Exercise aim — Pick out each line in these entries that contains the string "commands".
── Records for processing ──
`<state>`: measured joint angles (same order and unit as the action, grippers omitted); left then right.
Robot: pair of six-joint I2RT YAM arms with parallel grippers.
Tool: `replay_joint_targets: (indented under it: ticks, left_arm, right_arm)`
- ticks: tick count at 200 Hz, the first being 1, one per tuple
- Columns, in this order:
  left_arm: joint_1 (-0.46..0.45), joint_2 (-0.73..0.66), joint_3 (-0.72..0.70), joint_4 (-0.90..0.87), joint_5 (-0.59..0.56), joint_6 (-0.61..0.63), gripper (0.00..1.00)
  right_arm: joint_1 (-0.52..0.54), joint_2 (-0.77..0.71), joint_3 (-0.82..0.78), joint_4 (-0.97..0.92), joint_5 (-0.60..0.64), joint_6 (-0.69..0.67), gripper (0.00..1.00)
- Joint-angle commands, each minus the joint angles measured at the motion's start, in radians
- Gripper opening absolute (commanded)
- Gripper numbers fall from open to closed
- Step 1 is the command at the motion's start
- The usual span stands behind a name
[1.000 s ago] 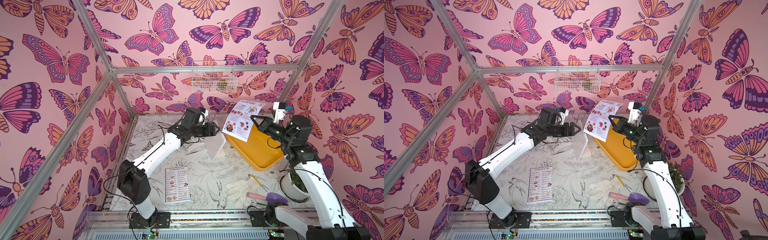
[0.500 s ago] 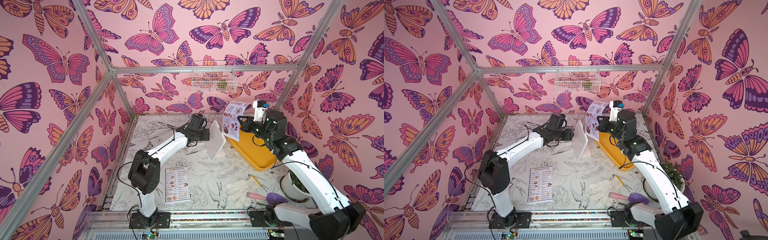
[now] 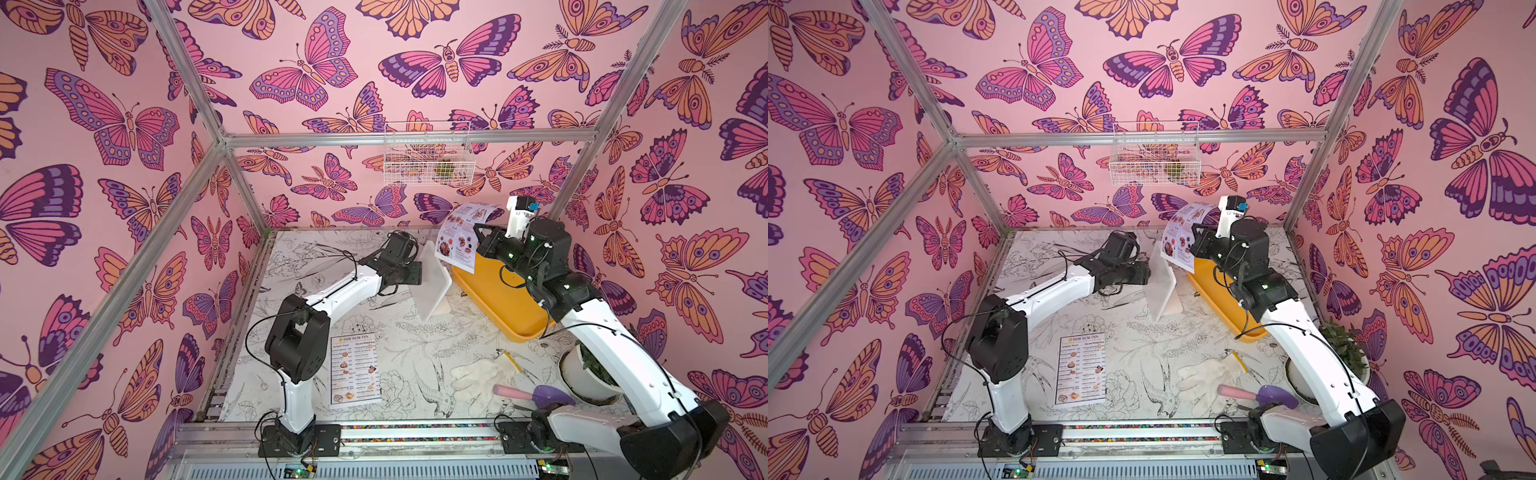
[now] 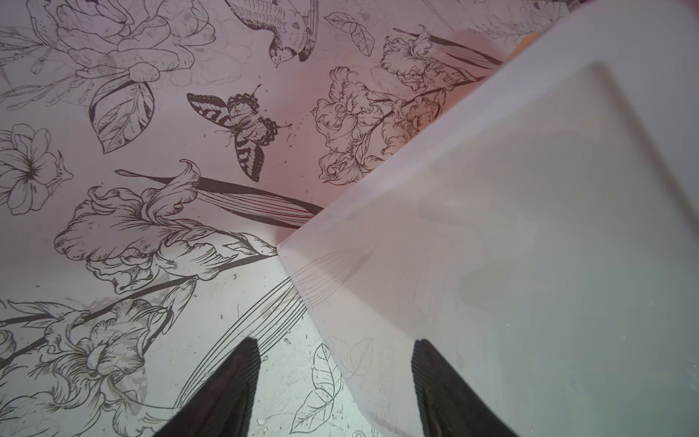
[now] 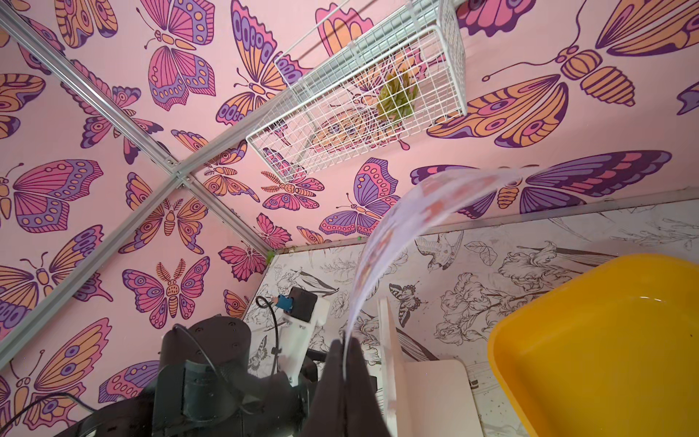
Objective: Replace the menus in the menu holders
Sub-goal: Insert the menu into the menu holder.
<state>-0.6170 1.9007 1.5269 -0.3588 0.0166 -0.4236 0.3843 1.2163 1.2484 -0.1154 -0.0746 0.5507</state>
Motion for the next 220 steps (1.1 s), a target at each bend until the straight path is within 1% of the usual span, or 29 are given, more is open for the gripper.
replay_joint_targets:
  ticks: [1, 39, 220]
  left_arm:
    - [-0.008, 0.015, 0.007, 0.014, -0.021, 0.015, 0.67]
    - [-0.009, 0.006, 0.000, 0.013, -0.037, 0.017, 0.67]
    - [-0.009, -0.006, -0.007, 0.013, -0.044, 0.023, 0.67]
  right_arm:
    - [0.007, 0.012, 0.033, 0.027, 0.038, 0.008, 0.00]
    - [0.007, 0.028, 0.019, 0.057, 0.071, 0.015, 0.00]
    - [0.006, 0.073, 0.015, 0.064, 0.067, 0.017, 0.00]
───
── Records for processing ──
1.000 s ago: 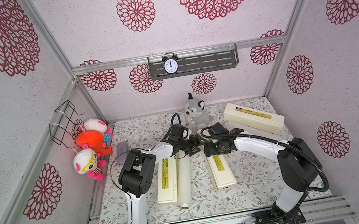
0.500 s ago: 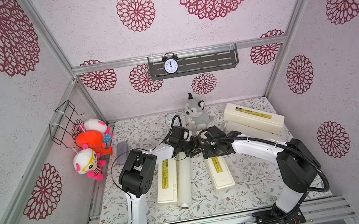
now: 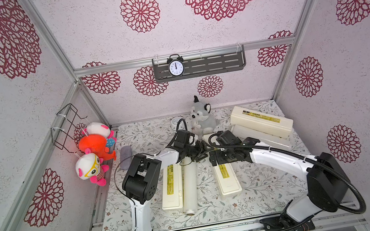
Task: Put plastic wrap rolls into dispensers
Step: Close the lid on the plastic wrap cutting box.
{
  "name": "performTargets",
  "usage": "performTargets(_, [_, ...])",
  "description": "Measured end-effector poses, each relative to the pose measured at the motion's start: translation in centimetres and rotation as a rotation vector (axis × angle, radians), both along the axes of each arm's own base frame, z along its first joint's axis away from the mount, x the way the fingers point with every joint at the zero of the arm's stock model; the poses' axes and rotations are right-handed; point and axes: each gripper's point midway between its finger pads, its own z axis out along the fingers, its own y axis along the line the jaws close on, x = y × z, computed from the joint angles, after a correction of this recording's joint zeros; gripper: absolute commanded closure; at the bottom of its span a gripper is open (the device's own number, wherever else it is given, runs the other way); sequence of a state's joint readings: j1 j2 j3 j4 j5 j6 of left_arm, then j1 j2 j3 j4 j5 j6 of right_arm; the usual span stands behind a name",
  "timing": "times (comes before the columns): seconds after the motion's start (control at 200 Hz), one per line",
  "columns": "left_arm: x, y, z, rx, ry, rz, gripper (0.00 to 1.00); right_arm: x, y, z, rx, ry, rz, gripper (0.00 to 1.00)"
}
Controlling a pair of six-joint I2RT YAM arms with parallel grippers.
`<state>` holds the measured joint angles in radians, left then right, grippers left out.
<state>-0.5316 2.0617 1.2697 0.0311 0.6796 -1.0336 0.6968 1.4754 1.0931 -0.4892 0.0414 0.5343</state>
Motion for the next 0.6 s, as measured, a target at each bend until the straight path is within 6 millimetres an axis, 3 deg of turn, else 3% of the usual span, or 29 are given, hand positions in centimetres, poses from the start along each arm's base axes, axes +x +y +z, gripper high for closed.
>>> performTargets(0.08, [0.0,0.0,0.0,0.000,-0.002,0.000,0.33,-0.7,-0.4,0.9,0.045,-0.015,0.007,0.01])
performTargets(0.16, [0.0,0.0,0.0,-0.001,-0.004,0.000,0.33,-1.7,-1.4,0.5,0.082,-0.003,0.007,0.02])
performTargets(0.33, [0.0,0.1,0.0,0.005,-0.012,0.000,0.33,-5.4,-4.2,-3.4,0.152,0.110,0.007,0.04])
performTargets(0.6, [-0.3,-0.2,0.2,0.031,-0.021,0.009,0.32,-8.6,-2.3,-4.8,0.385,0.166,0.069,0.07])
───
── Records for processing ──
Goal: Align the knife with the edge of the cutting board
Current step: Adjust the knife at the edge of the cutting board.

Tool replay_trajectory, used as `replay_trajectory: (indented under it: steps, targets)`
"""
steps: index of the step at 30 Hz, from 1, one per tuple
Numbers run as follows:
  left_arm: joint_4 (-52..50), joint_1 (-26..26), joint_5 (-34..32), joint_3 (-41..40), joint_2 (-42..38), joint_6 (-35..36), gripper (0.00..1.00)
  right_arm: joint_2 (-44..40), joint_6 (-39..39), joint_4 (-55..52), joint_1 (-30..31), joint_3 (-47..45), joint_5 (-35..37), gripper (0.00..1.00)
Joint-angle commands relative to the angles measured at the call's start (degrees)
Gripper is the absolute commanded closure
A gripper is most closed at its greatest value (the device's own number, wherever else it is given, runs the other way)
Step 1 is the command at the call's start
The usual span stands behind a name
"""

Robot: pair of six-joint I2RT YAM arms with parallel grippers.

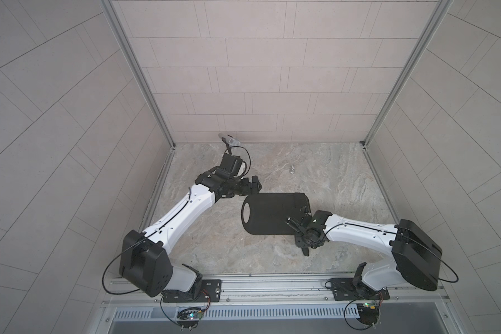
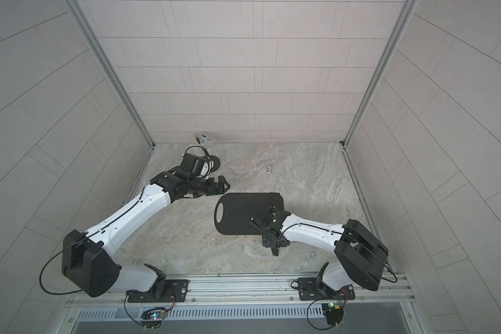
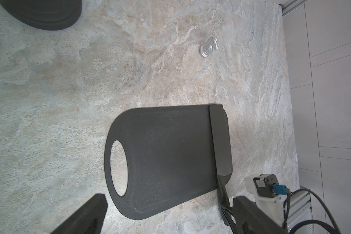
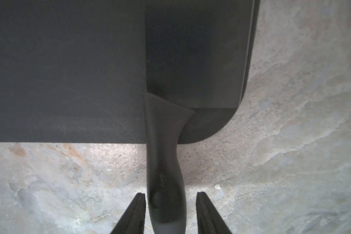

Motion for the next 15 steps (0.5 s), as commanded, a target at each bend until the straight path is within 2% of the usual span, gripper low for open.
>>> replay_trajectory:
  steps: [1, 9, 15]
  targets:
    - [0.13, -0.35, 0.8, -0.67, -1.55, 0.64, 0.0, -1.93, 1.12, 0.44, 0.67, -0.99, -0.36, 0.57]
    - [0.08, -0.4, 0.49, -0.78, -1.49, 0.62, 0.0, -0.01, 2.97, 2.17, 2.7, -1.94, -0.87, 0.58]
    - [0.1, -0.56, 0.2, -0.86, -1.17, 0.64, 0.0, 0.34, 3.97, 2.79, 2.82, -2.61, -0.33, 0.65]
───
Exercise response —
- Joint-angle commands, each minus the joint angles measured at the motion's start, in radians
Joint-angle commands relative to the angles measured at the call's start (degrees)

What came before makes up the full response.